PROBLEM DESCRIPTION: Gather all lines in the entries below that include the word "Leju".

[MATERIALS PROVIDED Boundary: Start]

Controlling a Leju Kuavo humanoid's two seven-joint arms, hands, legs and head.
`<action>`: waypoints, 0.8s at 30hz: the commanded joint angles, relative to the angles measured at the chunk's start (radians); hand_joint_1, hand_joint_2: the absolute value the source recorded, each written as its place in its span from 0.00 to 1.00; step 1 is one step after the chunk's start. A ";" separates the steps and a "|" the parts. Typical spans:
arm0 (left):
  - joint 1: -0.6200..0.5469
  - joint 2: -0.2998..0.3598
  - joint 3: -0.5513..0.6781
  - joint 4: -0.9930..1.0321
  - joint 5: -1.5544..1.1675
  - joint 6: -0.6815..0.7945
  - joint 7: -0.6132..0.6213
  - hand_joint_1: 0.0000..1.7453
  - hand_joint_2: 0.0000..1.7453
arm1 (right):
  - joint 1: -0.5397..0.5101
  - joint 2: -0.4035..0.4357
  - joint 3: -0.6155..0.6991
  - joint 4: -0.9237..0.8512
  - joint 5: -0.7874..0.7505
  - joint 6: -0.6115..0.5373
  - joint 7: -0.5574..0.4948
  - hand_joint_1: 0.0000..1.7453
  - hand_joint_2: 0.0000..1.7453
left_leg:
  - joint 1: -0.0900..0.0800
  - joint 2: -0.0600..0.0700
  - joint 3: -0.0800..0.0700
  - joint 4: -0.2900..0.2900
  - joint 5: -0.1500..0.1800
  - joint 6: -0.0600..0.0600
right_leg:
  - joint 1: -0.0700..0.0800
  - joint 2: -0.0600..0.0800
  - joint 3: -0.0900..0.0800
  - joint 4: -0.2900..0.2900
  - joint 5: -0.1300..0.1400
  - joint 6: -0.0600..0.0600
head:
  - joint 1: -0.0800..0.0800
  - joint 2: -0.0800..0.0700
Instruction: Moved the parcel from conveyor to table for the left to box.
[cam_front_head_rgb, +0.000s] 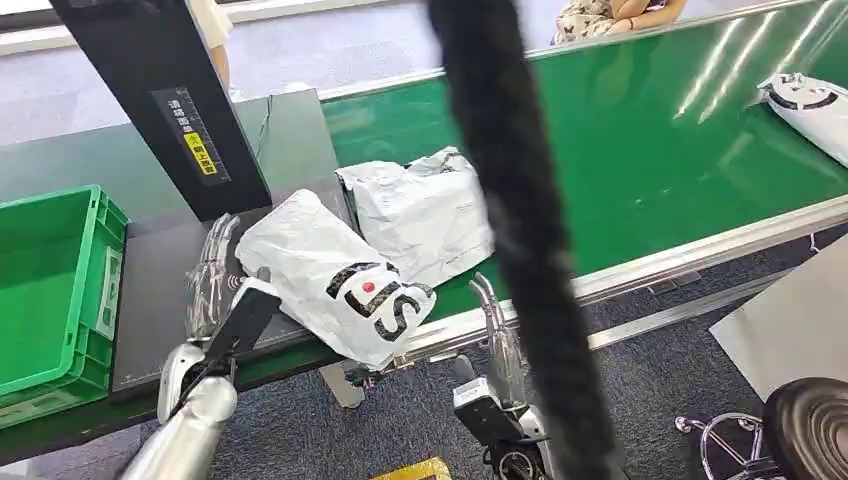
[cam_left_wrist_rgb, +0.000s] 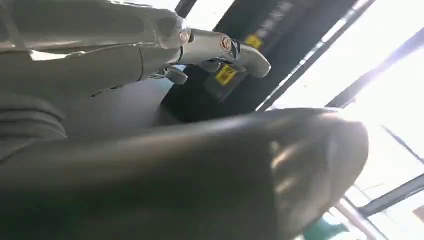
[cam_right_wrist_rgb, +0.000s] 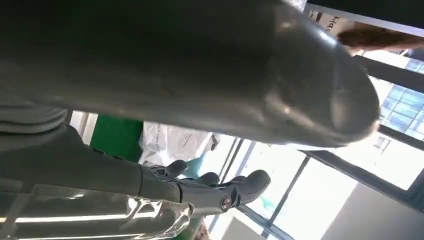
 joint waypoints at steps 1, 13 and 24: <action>-0.298 -0.077 -0.505 0.193 -0.588 -0.024 0.390 0.00 0.00 | 0.006 0.076 -0.092 -0.047 0.018 0.094 0.008 0.00 0.00 | 0.000 -0.004 -0.001 0.002 0.000 0.001 | 0.000 -0.005 0.001 0.000 -0.001 0.000 | 0.000 0.000; -0.444 -0.077 -0.502 0.347 -0.476 -0.226 0.453 0.00 0.00 | -0.053 0.102 -0.127 0.011 -0.013 0.196 -0.007 0.00 0.00 | 0.000 0.005 0.000 0.000 -0.001 0.000 | 0.000 0.004 0.000 0.000 0.001 -0.001 | 0.000 0.000; -0.401 -0.077 -0.438 0.319 -0.258 -0.379 0.385 0.00 0.00 | -0.089 0.109 -0.151 0.042 -0.056 0.231 -0.027 0.00 0.00 | 0.000 0.004 0.001 -0.001 -0.001 0.000 | 0.000 0.004 0.001 -0.001 0.001 0.000 | 0.000 0.000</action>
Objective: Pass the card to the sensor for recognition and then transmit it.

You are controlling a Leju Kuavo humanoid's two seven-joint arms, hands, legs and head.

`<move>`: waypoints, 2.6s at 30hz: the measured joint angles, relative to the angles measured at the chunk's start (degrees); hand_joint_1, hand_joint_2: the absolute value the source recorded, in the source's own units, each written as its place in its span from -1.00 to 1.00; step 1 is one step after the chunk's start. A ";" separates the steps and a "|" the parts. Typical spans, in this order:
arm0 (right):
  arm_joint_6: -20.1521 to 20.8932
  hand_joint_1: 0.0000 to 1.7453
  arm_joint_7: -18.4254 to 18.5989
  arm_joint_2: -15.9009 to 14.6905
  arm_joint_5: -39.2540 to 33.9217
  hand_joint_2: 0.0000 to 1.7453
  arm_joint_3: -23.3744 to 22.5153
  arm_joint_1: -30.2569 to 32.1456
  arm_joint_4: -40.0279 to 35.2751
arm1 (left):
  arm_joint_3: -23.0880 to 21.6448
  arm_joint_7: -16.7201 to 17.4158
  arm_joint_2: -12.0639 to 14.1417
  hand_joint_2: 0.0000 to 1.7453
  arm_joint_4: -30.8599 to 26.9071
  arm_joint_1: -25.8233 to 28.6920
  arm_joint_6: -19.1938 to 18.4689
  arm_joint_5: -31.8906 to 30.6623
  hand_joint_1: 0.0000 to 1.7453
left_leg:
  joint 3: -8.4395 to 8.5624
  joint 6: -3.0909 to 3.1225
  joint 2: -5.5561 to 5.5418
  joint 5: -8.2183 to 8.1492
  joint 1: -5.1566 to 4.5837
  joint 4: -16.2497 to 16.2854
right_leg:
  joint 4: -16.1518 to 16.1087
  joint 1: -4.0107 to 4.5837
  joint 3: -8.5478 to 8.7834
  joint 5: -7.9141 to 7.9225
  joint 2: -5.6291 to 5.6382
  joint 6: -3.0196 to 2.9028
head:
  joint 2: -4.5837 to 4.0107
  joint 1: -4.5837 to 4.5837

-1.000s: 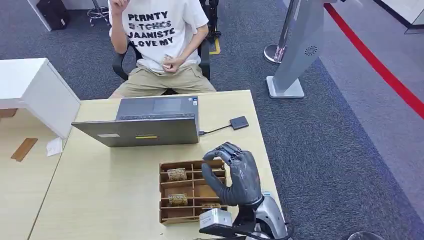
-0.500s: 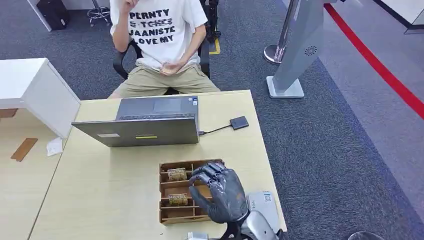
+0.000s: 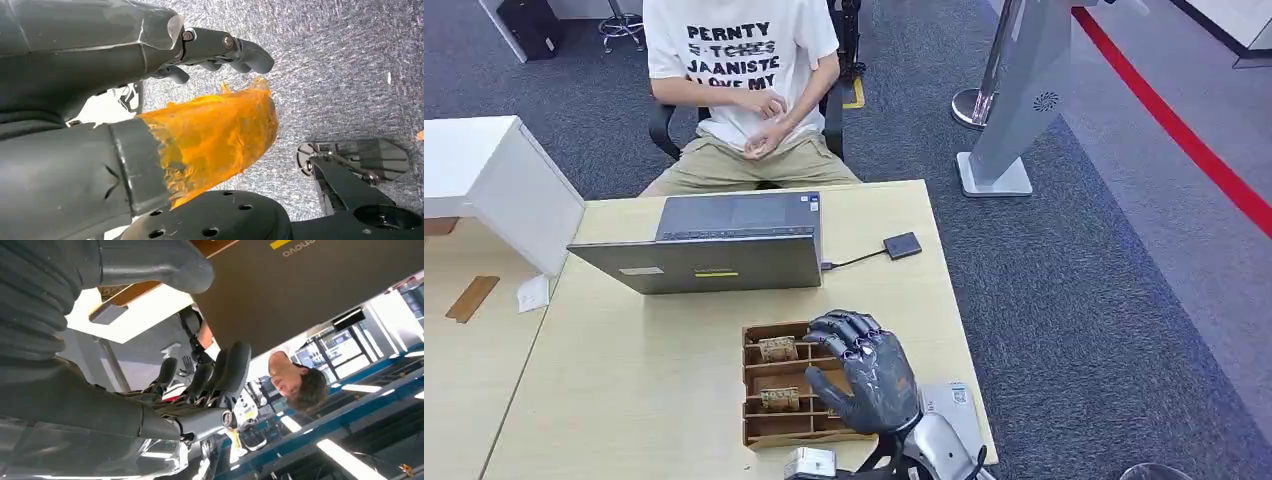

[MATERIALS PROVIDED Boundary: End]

TASK ANSWER:
Controlling a Leju Kuavo humanoid's two seven-joint arms, hands, legs and head.
You are controlling a Leju Kuavo humanoid's two seven-joint arms, hands, legs and head.

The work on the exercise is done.